**WHAT YOU HAVE TO DO:** Your output should be the lines of the data that follow, reproduced exactly from the first through the line bearing "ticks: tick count".

**DATA:**
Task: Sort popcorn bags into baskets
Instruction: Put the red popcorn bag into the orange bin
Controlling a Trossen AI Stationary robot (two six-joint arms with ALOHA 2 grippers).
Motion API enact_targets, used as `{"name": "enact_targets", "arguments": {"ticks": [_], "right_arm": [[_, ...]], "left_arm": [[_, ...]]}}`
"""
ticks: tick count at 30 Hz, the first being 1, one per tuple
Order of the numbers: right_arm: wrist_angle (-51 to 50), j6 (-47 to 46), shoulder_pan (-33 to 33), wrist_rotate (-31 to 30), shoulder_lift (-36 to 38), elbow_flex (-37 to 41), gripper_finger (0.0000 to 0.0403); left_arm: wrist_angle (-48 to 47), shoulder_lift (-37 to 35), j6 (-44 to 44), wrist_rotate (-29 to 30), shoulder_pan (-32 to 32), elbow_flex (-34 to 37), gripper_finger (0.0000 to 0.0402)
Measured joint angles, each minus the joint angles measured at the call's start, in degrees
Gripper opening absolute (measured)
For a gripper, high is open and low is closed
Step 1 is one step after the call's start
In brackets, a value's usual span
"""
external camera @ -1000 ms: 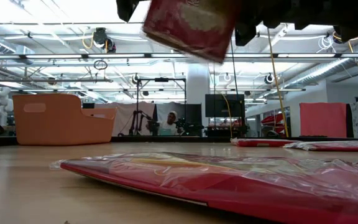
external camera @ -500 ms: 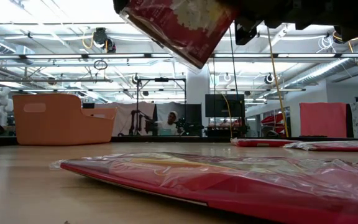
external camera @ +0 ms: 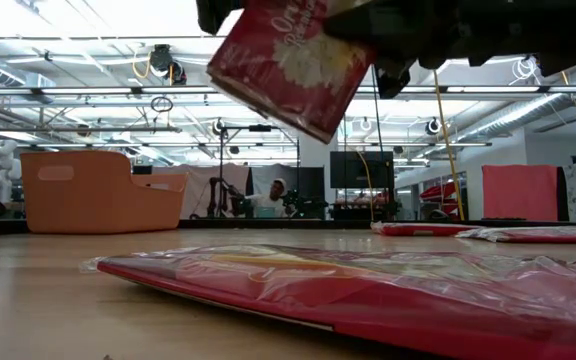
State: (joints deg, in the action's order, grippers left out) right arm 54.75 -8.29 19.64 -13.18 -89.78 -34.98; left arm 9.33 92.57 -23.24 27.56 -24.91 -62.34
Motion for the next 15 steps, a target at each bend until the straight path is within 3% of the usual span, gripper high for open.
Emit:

**ANSWER BELOW:**
Task: Sort popcorn bags into baskets
Instruction: Put the red popcorn bag into the orange bin
Controlling a Trossen AI Stationary robot (two six-joint arms with ALOHA 2 grippers).
Motion API enact_targets, used as `{"name": "enact_targets", "arguments": {"ticks": [_], "right_arm": [[_, ...]], "left_arm": [[_, ...]]}}`
"""
ticks: tick count at 30 Hz, the first being 1, one per tuple

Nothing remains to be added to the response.